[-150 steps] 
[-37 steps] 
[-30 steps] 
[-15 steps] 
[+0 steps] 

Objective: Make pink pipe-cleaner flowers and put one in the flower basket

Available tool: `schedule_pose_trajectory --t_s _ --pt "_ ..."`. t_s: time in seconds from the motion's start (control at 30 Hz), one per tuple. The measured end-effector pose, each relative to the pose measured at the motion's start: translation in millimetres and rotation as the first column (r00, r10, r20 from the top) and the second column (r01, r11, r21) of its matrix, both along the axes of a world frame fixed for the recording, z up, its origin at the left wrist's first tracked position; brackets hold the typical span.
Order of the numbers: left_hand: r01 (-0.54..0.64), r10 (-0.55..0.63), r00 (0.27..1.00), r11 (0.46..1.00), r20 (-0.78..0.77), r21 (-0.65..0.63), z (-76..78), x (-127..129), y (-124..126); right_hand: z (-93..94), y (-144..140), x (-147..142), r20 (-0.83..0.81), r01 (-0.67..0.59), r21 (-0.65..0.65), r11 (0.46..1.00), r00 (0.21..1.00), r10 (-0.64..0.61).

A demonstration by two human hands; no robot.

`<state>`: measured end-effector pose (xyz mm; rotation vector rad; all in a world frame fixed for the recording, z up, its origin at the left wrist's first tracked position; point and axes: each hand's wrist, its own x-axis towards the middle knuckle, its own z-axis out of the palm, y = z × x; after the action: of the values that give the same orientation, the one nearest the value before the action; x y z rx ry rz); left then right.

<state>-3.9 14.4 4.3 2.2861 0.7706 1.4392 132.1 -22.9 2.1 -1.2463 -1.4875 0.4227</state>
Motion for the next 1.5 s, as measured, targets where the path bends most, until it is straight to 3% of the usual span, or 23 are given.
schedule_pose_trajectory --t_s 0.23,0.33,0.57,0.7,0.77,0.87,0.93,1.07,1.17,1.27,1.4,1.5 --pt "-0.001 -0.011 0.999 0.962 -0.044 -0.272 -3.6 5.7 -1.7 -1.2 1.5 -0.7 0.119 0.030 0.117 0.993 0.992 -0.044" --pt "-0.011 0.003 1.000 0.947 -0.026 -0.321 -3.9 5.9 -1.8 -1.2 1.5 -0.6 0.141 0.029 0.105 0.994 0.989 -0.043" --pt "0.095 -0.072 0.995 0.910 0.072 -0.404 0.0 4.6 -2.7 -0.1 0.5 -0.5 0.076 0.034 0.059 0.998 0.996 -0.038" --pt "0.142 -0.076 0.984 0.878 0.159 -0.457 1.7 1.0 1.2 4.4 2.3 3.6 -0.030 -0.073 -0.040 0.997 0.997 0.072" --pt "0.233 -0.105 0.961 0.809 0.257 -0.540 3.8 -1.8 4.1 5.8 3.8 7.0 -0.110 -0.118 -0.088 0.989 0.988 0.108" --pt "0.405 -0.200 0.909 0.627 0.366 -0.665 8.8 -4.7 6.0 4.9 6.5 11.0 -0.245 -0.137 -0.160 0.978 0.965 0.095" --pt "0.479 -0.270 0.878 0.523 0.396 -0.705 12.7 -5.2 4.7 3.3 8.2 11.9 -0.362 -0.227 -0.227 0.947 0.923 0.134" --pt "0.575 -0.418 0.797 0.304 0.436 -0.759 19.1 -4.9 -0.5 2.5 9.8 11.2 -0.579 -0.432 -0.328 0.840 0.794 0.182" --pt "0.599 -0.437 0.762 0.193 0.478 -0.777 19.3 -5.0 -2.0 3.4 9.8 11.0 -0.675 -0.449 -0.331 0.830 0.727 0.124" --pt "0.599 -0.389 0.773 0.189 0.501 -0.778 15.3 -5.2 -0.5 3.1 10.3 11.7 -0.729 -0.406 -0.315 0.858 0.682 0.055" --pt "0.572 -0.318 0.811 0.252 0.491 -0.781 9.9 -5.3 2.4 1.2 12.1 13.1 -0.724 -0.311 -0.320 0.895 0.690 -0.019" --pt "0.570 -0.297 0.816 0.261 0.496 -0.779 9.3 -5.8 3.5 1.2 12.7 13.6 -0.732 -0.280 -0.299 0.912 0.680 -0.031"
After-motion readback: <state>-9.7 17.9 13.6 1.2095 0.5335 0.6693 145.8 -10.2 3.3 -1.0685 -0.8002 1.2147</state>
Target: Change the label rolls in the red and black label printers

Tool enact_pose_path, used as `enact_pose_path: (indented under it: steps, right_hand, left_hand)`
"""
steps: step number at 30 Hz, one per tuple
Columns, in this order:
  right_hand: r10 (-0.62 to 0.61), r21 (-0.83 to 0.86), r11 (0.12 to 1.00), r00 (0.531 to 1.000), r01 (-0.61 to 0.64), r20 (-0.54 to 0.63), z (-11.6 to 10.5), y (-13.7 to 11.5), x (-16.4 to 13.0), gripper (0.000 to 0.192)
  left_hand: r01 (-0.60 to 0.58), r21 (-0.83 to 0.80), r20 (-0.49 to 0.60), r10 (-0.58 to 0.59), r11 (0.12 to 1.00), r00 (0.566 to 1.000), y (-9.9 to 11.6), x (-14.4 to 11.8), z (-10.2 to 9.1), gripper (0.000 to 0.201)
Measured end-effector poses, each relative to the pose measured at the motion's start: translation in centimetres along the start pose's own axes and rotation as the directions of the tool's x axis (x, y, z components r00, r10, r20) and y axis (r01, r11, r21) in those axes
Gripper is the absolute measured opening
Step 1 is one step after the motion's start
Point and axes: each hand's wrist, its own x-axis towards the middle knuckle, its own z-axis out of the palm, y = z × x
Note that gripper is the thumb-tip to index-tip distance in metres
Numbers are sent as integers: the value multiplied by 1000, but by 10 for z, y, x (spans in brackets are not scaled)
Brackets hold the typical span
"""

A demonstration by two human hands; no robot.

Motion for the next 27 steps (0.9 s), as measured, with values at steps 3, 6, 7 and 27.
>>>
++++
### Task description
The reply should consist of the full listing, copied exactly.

### Response to this exercise
[-150 steps] 
[-37 steps] 
[-30 steps] 
[-15 steps] 
[+0 steps] 

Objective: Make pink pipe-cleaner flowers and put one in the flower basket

Available tool: `schedule_pose_trajectory --t_s _ --pt "_ ..."`. t_s: time in seconds from the motion's start (control at 30 Hz), one per tuple. The measured end-effector pose, each relative to the pose measured at the motion's start: translation in millimetres and rotation as the first column (r00, r10, r20 from the top) and the second column (r01, r11, r21) of its matrix, both along the axes of a world frame fixed for the recording, z up, its origin at the left wrist's first tracked position; brackets hold the typical span.
Order of the numbers: left_hand: r01 (-0.54..0.64), r10 (-0.55..0.63), r00 (0.27..1.00), r11 (0.46..1.00), r20 (-0.78..0.77), r21 (-0.65..0.63), z (-76..78), x (-127..129), y (-124..126); right_hand: z (-93..94), y (-144..140), x (-147..142), r20 (-0.83..0.81), r01 (-0.67..0.59), r21 (-0.65..0.65), r11 (0.46..1.00), r00 (0.21..1.00), r10 (-0.64..0.61).

A demonstration by two human hands; no robot.

`<state>`: measured end-effector pose (xyz mm; rotation vector rad; all in a world frame fixed for the recording, z up, its origin at the left wrist's first tracked position; point and axes: each hand's wrist, its own x-axis towards the middle knuckle, its own z-axis out of the palm, y = z × x; after the action: of the values that give the same orientation, the one nearest the value before the action; x y z rx ry rz); left then right.

<state>-3.9 14.4 4.3 2.2861 0.7706 1.4392 132.1 -22.9 2.1 -1.2463 -1.4875 0.4227</state>
Motion for the next 1.5 s, as measured, targets where the path bends most, until it is straight to 3% of the usual span, or 23 are given.
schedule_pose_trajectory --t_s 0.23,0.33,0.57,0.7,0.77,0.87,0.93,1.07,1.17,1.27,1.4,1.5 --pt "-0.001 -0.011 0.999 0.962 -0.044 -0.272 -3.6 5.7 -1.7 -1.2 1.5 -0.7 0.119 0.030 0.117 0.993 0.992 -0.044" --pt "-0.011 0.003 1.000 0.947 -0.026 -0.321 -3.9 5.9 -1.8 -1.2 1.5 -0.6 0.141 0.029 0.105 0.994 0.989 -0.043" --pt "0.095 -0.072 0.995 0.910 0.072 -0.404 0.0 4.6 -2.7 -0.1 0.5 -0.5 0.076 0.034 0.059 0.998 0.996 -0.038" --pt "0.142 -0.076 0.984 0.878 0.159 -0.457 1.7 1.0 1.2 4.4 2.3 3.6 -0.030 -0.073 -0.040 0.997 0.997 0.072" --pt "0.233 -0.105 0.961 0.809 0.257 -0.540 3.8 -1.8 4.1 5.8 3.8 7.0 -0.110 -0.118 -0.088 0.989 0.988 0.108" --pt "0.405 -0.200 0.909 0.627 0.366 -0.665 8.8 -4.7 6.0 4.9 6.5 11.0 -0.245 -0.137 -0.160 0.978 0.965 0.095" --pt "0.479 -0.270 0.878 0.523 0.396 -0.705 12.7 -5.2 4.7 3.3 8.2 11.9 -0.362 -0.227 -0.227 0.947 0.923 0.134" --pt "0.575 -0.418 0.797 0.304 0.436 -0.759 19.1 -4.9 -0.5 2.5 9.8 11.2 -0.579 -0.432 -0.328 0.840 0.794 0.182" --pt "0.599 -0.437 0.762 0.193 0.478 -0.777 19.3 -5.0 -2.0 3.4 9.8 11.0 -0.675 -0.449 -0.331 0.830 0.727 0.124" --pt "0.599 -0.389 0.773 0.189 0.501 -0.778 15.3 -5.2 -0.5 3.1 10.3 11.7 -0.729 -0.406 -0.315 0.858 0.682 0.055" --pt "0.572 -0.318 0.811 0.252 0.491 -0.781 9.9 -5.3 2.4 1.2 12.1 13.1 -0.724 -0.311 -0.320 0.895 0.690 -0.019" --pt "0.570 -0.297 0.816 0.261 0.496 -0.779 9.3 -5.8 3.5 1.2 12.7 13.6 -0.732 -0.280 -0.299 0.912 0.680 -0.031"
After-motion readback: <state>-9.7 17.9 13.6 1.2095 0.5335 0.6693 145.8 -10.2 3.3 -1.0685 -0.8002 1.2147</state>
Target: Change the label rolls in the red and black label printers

Tool enact_pose_path, used as `enact_pose_path: (indented under it: steps, right_hand, left_hand)`
"""
steps: step number at 30 Hz, one per tuple
Columns, in this order:
  right_hand: r10 (-0.62 to 0.61), r21 (-0.83 to 0.86), r11 (0.12 to 1.00), r00 (0.531 to 1.000), r01 (-0.61 to 0.64), r20 (-0.54 to 0.63), z (-11.6 to 10.5), y (-13.7 to 11.5), x (-16.4 to 13.0), gripper (0.000 to 0.192)
  left_hand: r01 (-0.60 to 0.58), r21 (-0.83 to 0.80), r20 (-0.49 to 0.60), r10 (-0.58 to 0.59), r11 (0.12 to 1.00), r00 (0.566 to 1.000), y (-9.9 to 11.6), x (-14.4 to 11.8), z (-10.2 to 9.1), gripper (0.000 to 0.201)
Measured end-effector poses, each relative to the pose measured at the motion's start: translation in centimetres along the start pose's own axes and rotation as the directions of the tool's x axis (x, y, z components r00, r10, r20) and y axis (r01, r11, r21) in those axes
Gripper is the absolute measured opening
Step 1 is one step after the motion's start
Point and axes: each hand's wrist, its own x-axis towards the middle knuckle, its own z-axis out of the palm, y = z × x
Note that gripper is the thumb-tip to index-tip distance in metres
Numbers are sent as integers: the value multiplied by 1000, but by 10 for z, y, x (spans in brackets are not scaled)
Brackets hold the typical span
"""

A demonstration by two human hands; no robot.

Motion for the next 27 steps (0.9 s), as measured, with values at steps 3, 6, 7 and 27.
>>>

This output contains the complete answer.